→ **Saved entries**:
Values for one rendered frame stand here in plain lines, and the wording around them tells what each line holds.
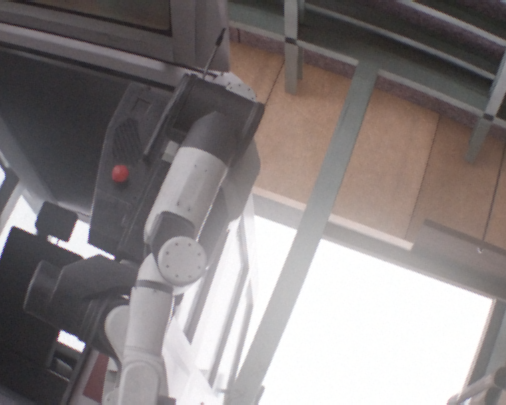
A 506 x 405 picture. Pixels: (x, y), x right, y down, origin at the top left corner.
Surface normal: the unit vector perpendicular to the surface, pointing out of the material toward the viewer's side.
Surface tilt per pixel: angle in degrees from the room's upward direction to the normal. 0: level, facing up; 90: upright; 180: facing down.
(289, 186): 90
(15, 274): 93
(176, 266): 90
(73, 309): 113
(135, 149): 90
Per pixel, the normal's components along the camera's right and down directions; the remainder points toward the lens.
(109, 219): 0.04, 0.16
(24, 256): -0.06, -0.29
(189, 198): 0.22, -0.23
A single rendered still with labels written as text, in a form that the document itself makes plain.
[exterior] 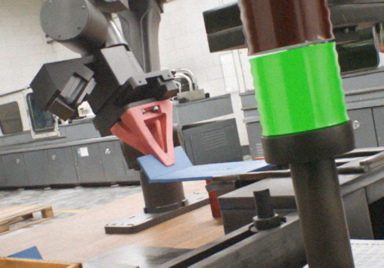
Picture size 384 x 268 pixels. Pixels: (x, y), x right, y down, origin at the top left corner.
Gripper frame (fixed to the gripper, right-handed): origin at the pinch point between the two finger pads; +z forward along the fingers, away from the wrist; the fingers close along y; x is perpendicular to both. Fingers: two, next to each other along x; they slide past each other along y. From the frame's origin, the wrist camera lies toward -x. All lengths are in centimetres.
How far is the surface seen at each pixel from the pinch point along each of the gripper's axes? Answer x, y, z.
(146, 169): -3.6, 0.3, 0.3
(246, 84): 462, -340, -144
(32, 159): 476, -800, -295
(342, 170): -4.1, 22.9, 12.0
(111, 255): -9.9, -4.0, 6.8
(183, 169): 0.8, 0.9, 2.0
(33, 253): -16.9, -5.9, 3.1
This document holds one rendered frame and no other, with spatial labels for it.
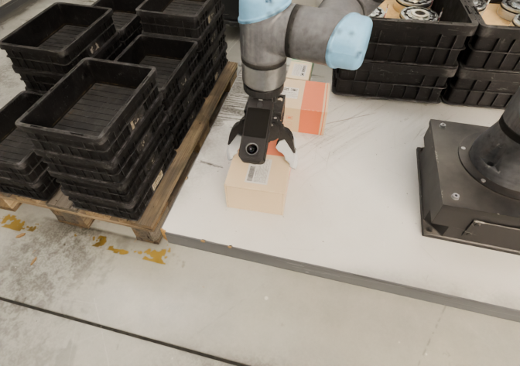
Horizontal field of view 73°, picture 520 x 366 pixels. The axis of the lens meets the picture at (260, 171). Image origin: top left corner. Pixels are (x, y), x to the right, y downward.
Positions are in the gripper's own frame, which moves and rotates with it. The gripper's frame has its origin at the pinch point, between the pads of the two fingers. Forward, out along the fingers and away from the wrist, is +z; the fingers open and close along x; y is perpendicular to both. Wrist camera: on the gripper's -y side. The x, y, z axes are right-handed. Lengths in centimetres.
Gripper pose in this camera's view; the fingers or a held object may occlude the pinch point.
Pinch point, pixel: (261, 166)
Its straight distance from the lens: 74.3
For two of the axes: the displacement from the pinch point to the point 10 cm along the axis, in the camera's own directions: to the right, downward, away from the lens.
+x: -9.8, -1.3, 1.2
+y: 1.8, -7.4, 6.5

→ **Work instruction**: Output the lines, exactly: the first line of the entries above, every line after it, and the line with "A 506 x 405" as the last. No pictures.

→ **Response for this exercise**:
Values for one rendered frame stand here in plain lines, and the wording around them tells what each line holds.
A 506 x 405 picture. Pixels: (x, y), x right, y down, origin at the top left corner.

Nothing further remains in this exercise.